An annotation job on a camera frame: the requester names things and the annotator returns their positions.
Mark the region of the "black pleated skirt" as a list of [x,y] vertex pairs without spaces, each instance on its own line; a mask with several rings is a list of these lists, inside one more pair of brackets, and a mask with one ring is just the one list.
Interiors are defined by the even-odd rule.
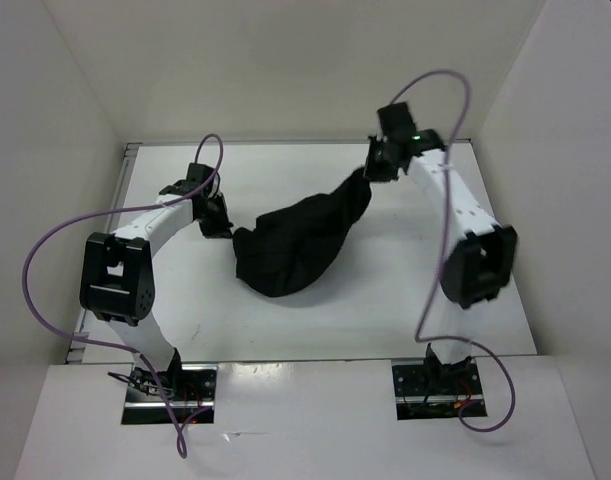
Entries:
[[330,193],[319,193],[236,229],[236,277],[257,293],[278,298],[304,290],[337,258],[350,229],[372,198],[364,169],[355,169]]

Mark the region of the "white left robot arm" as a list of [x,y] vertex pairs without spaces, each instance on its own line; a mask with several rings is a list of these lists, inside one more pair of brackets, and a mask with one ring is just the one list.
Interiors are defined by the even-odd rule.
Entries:
[[176,202],[169,188],[157,207],[111,233],[93,233],[85,245],[80,301],[107,323],[133,356],[131,381],[149,386],[161,399],[184,387],[178,350],[163,335],[152,312],[155,301],[153,258],[179,231],[196,223],[208,239],[232,237],[222,192],[200,193]]

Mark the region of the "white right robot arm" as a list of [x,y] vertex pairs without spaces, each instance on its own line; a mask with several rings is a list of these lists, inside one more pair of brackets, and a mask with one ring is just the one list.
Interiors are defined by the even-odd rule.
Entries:
[[371,136],[366,177],[377,183],[409,176],[441,222],[437,273],[414,337],[437,358],[423,369],[435,393],[458,381],[456,364],[471,356],[486,305],[510,283],[518,244],[516,230],[486,211],[451,162],[452,146],[433,130]]

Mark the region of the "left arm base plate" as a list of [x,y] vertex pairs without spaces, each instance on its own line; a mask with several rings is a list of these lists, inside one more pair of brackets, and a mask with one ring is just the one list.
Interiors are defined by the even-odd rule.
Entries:
[[[170,408],[179,424],[212,424],[218,368],[209,364],[184,364],[179,383],[172,389],[164,377],[163,386]],[[122,425],[171,424],[165,404],[149,372],[133,368],[129,375],[110,372],[126,384]]]

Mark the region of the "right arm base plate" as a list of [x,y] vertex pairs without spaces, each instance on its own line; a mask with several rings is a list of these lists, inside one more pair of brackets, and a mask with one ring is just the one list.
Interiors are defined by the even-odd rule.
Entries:
[[436,362],[413,359],[391,365],[397,419],[431,420],[487,416],[478,367],[474,360],[439,367]]

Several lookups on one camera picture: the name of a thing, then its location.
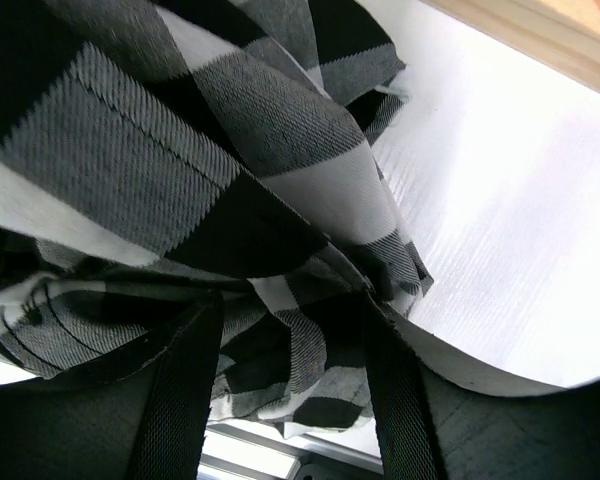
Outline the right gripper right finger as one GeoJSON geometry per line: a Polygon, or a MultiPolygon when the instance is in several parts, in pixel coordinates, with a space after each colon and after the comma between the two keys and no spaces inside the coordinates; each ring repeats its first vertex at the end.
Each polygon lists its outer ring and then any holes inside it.
{"type": "Polygon", "coordinates": [[[364,354],[384,477],[446,479],[420,362],[369,295],[364,354]]]}

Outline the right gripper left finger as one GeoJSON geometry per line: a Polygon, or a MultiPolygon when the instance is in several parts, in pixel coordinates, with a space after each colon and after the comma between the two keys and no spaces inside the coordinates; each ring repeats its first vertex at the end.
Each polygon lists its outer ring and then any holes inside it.
{"type": "Polygon", "coordinates": [[[128,463],[128,479],[195,479],[223,332],[217,291],[182,314],[157,361],[128,463]]]}

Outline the black white checked shirt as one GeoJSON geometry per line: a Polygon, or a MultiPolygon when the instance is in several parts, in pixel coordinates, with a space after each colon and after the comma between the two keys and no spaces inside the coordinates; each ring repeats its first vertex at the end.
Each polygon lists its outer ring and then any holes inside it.
{"type": "Polygon", "coordinates": [[[0,353],[52,378],[215,290],[212,422],[365,425],[361,317],[432,282],[372,151],[404,70],[354,1],[0,1],[0,353]]]}

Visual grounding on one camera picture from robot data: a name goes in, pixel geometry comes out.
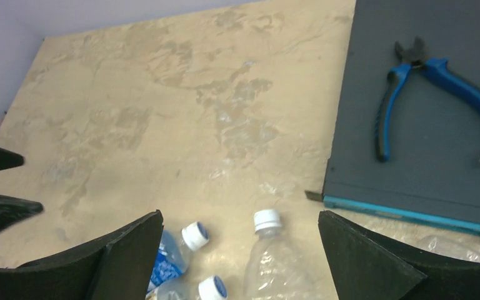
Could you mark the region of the blue label Pocari bottle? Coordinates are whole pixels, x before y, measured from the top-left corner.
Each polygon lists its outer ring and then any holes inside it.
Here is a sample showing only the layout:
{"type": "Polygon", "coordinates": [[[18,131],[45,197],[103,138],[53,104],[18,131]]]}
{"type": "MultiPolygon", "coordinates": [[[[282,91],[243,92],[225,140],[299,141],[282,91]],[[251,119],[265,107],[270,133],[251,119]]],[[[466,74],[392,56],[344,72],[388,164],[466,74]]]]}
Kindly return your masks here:
{"type": "Polygon", "coordinates": [[[192,222],[178,231],[165,229],[162,232],[147,294],[151,294],[166,281],[185,274],[194,253],[208,242],[208,231],[199,221],[192,222]]]}

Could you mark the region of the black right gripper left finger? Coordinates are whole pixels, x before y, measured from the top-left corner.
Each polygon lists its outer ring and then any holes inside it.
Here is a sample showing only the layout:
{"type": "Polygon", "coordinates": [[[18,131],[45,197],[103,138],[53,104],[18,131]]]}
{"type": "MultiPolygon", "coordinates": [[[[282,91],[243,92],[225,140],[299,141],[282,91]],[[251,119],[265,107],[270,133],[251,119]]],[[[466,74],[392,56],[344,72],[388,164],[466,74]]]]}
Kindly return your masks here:
{"type": "Polygon", "coordinates": [[[63,252],[0,268],[0,299],[144,299],[162,233],[156,210],[63,252]]]}

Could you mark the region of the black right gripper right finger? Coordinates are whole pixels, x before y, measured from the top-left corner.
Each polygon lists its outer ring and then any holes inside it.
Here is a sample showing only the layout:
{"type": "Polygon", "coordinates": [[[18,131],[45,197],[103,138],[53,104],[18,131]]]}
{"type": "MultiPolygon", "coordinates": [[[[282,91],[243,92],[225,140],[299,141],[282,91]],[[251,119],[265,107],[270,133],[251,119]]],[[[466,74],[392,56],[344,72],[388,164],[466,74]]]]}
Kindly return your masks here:
{"type": "Polygon", "coordinates": [[[480,299],[480,263],[441,256],[322,211],[319,233],[339,299],[480,299]]]}

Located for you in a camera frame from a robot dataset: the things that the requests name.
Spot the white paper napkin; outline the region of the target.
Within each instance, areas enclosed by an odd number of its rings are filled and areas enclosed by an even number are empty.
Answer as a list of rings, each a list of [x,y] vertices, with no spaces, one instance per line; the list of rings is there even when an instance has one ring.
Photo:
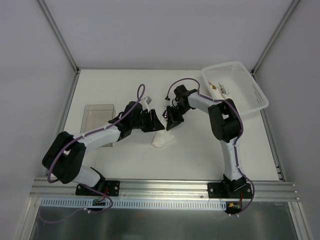
[[[159,131],[156,132],[156,134],[155,134],[155,136],[153,138],[153,141],[151,143],[151,145],[153,147],[158,148],[158,149],[162,149],[162,148],[168,146],[175,139],[175,137],[171,133],[171,131],[170,130],[169,131],[166,130],[167,121],[163,116],[161,117],[160,122],[163,124],[163,126],[165,128],[164,128],[164,130],[159,130]]]

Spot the black handled steel spoon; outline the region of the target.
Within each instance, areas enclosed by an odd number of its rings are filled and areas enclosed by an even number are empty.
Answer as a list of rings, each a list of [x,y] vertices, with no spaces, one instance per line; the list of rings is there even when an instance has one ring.
[[[168,120],[168,112],[167,111],[164,111],[162,116],[166,121]]]

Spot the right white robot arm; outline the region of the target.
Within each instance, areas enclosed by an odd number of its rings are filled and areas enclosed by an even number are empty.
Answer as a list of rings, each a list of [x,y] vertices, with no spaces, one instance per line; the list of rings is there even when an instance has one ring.
[[[243,197],[247,180],[241,168],[238,143],[244,127],[234,102],[230,98],[214,100],[200,94],[197,89],[187,90],[184,85],[177,86],[173,92],[176,105],[166,107],[166,130],[184,122],[183,115],[189,110],[198,109],[208,114],[212,133],[221,144],[223,180],[208,190],[209,196],[216,194],[229,199]]]

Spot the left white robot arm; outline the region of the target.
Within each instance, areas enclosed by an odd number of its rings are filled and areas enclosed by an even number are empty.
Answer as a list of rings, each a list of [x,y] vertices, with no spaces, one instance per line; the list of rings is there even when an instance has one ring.
[[[123,112],[102,127],[78,136],[66,131],[60,132],[42,159],[48,177],[56,177],[56,180],[49,178],[48,182],[86,185],[93,195],[99,195],[105,188],[104,176],[92,167],[83,165],[85,155],[104,145],[123,140],[132,130],[149,133],[164,129],[154,109],[144,109],[141,103],[131,101]]]

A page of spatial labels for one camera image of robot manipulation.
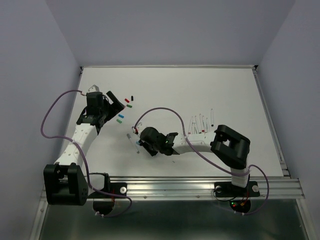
= = =
__TASK TO CARRY OUT__. When a line of the records includes "measured", that line belongs in the answer.

__RESULT__.
Could you mark the region of the blue label Pocari bottle? Coordinates are whole pixels, x before y, measured from the top-left corner.
Could you mark the region of the black right gripper left finger? Coordinates are whole pixels, x before y, measured from the top-left corner.
Could you mark the region of the black right gripper right finger? Coordinates are whole pixels, x before y, measured from the top-left corner.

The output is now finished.